Dealing with an accidental data warehouse

By Martin Rennhackkamp for PBT Group

Johannesburg, 19 Sep 2006

In many organisations we find what is called the accidental data warehouse. These data warehouses have typically grown as the result of individual un-coordinated projects.

Characteristics

In the accidental data warehouse we often find different data stores supporting reporting and analytics for different business units or different user communities, but with no integration between these. These are often the results of individual analytical or reporting silos with no common models and almost no common understanding of each others functions in the business.

In this environment one also often finds tool-specific information delivery - an OLAP cube here for an OLAP tool for one community, flat file extracts over there for an analytical tool used by another community and one or more conventional reporting tools operating off data marts, some with dimensional models and others with hybrid prit-and-bubblegummed data models.

In such an environment you often find the same data extracted more than once from the same source system, but each time transformed using different business rules. Standard definitions typically do not exist and you often get the same term defined in multiple ways by different business communities. Users are often creating applications (such as complex Excel spreadsheets or loose little Access databases) on their desktops to further tweak the data before reporting from it.

In short, it results in disparate and inconsistent reports, and total confusion should the same data ever end up on the same desk along different routes.

Implications

The biggest danger this introduces is that you would get a different answer to the same question if you ask it from different people in the organisation. Now the question is: which of these answers actually finds its way to the exco? Is it the correct one?

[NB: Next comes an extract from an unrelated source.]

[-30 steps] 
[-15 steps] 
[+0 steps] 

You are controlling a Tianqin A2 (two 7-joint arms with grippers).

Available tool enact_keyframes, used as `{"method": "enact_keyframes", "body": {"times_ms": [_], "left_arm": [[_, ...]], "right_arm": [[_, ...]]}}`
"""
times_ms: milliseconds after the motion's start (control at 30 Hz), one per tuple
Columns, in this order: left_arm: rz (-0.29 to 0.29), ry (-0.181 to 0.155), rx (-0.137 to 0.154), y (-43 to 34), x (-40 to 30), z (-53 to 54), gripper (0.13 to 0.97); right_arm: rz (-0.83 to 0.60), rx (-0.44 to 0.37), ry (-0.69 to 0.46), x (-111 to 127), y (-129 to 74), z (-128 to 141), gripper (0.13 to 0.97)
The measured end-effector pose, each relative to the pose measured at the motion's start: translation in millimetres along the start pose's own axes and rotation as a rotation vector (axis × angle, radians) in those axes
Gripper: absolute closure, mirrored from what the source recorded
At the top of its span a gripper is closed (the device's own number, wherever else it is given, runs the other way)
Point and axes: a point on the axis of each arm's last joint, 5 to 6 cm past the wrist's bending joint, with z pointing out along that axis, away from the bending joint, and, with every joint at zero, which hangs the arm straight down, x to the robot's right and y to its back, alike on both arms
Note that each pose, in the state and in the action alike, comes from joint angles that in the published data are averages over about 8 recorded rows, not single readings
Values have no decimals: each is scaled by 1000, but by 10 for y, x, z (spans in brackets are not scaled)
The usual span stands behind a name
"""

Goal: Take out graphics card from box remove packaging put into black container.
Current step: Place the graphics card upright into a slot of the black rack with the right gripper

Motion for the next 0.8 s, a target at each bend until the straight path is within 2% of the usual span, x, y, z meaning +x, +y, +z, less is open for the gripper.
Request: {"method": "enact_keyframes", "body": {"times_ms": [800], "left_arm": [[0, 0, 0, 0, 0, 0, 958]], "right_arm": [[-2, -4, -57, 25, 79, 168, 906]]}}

Other implications are a lack of data availability across the organisation, lack of common definitions, serious problems in the compliance space, increased information delivery costs, excessively long "time to market" of any new ventures, and very crucially, a serious lack of confidence in the data.

This results in reduced business productivity. A recent survey showed that 70% of users` time is spent manipulating data and only 30% of their time is spent analysing the data. It is estimated that 75% of a typical IS function`s time is spent on extracting, preparing and manipulating data, with only 25% on reporting, analysing and presenting it to the business.

What to do

The first step with any such a serious problem is to realise that you have the problem, acknowledge its presence, and make the conscious decision to do something about that. Of course, that is not so easy in a large highly federated environment.

The next step is to get proper team structures in place that can eliminate the problems as they carry on with day-to-day operations as well. This requires very strong leadership of the team and very strong business sponsorship. Such an initiative must be driven and be mandated from the top. A small little unit hidden away somewhere under finances or customer care is not going to have the clout to eradicate the inconsistency and independence demons. It also requires skilled and experienced business analysts, data modellers and data architects to resolve and correct the inconsistencies.

The next step is to scope and prioritise what exactly is going to be fixed. Which silos are going to be integrated, what are the business functions they support, and if any are excluded from this exercise, why this is allowed and until when is it allowed?

This is followed by detailed analysis, focussing on the usage of each silo`s data. Which user groups are supported? Are there any cross references between these? What are the business value contributions of each silo? What is the granularity and frequency of the data utilised? Where are the data items originally obtained from?

The rest of the process is "divide and conquer". Based on the analysis performed, mini business cases must be drawn up, estimating the potential costs of fixing the problem and the resulting increase in revenue or decrease in operational costs.

This is followed by developing high level subject area data models for each area, ensuring that these models are consistent with respect to each other and that they conform exactly on the various integration touch points. This is a crucial step. The reason that it is done per subject area is to limit the scope of each exercise to a handleable chunk of work with a limited and focussed enough audience. The crux though is that these subject area models must be integrated and conformed.

Part of this process is forcing the business to come up with standard definitions and business rules, which have be accepted and signed off across the entire business. This is a political minefield to walk through, and this is where the business sponsor must ruthlessly blast down the obstacles to clear the way for the business analysts to perform this task efficiently. Political games and domain protection can seriously stall these efforts and frustrate the people doing the work.

From the integrated subject area models, an implementation roadmap can be drawn up - how the various parts of the models can be populated and what reporting and analysis can then be performed from these. Of course, this has to happen in conjunction with supporting on-going reporting and analytics requirements, so the implementation roadmap is often dove-tailed with the projects on the table at the time. The philosophy is basically: if you touch an area for new business requirements, fix it into the integrated subject area data models at the same time, and redo all reporting of the affected business areas off the improved data structures.

In this way the data warehouse is integrated silo by silo, in alignment with current business activities, every effort being cost-justified by its mini business case.

Summary

An accidental data warehouse is like a heredity disease - it is not a shame if you inherited it, you just have to adapt your lifestyle and care programme to deal with it. Once an organisation has realised and acknowledged that it has an accidental data warehouse, and it has decided that it wants to do something constructive about it at a high enough level, there are processes and techniques that can be followed to slowly fix it without a drastic impact on the business, and eventually even eliminate all its resulting complications.